そして、財閥一族にとって年に一度の狩猟の日。毎年トップの成績だと豪語するヘインは、キジを目の前にしてどうしても引き鉄を引くことができない。そんなヘインに向かって突進してきたイノシシを、ヒョヌはためらうことなく一発で仕留めた。自らの死を意識するようになり、命の重さに怯んだヘインと、ヘインの命を守るために初めて獲物を撃ったヒョヌ。

実は、ヘインとの結婚の意思を伝えに実家に帰った日。思いが募って「死にそう」というヒョヌの背中を、母は「死ぬよりマシよ」と押した。母の言葉を聞いて、「生涯をかけて彼女を守る」と決めたヒョヌの誓いが、ストーリーの鍵を握っていそうだ。

ドラマが進むにつれ、ヘインは病気の影響で記憶が途切れるようになる。ヒョヌの実家を訪れ、散歩に出たヘインは、日の暮れた田舎道で迷子になってしまう。すると、ヘインを探すヒョヌの自転車の灯りが近づいてくる。怖かった、と涙を流すヘインを連れて、ヒョヌが歩みを進める道を先へ先へと照らすまばゆい光。ヘインにとっては、ヒョヌこそが人生の光なのだろう。

完治の可能性を求め、治療のためにドイツに旅立ったヘインを追いかけるヒョヌ。新婚旅行以来の胸キュンな時間。

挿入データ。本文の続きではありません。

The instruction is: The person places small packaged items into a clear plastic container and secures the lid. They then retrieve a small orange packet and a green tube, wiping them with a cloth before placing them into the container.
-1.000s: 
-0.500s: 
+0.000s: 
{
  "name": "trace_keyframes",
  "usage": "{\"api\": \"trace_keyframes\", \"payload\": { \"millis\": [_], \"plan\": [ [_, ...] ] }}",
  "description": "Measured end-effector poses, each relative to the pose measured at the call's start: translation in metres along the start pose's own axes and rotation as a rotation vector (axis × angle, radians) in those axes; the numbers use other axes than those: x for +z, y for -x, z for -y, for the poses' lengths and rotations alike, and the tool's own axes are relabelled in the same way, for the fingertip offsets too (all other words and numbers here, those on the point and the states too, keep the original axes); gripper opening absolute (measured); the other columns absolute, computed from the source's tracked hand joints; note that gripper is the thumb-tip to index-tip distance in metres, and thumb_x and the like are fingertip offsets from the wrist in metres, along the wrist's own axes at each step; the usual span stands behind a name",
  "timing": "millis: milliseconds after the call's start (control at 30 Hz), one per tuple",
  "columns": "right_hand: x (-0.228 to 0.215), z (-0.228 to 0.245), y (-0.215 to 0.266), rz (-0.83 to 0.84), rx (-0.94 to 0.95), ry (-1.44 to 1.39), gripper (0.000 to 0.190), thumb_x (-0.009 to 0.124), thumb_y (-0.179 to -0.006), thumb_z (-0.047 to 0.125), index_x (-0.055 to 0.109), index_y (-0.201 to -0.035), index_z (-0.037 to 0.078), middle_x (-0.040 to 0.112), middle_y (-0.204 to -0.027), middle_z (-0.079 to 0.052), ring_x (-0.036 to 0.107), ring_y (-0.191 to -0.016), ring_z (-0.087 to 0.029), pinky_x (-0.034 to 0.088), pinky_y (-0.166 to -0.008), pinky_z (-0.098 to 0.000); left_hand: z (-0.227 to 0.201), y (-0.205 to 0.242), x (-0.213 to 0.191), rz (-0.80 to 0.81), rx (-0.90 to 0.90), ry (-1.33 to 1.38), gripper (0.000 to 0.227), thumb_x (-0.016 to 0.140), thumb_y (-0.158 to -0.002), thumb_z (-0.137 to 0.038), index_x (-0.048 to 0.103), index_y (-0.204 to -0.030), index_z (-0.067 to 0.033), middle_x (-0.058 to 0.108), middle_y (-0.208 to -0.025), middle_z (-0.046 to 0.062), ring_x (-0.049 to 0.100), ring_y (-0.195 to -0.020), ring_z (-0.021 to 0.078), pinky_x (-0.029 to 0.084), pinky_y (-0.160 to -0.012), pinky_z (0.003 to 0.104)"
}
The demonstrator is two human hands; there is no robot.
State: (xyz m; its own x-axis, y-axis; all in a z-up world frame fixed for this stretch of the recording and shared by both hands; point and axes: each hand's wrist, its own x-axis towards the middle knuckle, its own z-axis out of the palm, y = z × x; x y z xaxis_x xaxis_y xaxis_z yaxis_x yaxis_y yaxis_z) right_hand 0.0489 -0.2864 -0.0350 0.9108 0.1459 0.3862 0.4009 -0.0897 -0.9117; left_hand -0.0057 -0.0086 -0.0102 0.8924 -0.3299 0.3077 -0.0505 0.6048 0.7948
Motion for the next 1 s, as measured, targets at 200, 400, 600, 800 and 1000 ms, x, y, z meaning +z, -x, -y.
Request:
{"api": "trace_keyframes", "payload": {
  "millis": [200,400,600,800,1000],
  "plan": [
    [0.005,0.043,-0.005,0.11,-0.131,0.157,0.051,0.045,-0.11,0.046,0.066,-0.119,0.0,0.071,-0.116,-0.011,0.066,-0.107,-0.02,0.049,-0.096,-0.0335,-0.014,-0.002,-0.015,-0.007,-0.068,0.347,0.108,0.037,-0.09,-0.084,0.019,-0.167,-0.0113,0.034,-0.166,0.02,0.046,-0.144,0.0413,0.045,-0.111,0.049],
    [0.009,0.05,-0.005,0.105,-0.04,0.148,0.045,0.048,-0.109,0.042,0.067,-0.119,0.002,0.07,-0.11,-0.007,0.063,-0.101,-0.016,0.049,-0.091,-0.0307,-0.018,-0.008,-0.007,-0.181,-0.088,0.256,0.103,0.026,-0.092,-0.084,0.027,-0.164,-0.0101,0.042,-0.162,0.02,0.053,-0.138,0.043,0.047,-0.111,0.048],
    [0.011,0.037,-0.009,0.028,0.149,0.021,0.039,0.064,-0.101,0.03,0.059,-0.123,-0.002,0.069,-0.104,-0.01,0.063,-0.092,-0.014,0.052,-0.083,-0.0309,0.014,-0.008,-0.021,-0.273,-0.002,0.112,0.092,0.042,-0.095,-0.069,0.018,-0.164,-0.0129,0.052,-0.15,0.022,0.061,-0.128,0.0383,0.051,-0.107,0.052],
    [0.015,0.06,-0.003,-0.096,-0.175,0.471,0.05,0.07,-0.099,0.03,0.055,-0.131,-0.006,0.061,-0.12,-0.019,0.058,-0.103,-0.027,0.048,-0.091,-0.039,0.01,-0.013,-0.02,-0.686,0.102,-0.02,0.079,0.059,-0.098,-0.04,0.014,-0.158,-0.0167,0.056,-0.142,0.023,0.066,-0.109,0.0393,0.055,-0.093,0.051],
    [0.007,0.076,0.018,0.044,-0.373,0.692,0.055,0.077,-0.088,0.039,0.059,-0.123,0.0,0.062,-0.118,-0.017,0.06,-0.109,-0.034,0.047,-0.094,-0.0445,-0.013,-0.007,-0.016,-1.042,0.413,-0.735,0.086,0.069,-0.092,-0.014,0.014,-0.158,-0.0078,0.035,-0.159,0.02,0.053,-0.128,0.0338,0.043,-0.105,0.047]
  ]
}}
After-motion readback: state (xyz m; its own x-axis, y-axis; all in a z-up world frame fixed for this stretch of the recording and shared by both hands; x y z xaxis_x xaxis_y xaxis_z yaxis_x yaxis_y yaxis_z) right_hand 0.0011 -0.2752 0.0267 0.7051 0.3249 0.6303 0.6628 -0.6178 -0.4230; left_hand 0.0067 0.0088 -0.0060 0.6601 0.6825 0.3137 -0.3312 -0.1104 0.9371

つらい治療に取り組む妻を励ますうち、2人の距離はみるみる縮まっていく。子どもを失い、家庭内別居状態だったが、宿泊先のホテルでは手をつないで休むところまでこぎつけた。

それなのに、だ。留守宅の金庫に隠してあった「離婚に関する合意書」の画像が、ヘインの携帯電話に送られてくる。悲惨なタイミングで、ヒョヌの離婚願望がバレた瞬間。怒りでキレるヘイン。どんでん返しが止まらない。

このどんでん返しのキーパーソンになりそうなのが、ウォール街出身のM&A専門家、投資家のユン・ウンソン(パク・ソンフン)。ヘインの大学同期で、親密な仲だったと言い、ビジネスパートナーとしてクイーンズグループに入り込んでくる曲者だ。緊張感と不穏な空気を振りまき、ヒョヌを窮地に陥れる。

ウンソンの目的は、クイーンズグループを手に入れることなのか? 財閥という“迷宮”に婿入りしたヒョヌは、これからどう立ち回っていくのか? そして再び、ヒョヌとヘインのラブストーリーは動き出すのか? シュールな笑いあり、心揺さぶる涙ありの展開で、週末の夜が来るのが待ち遠しい。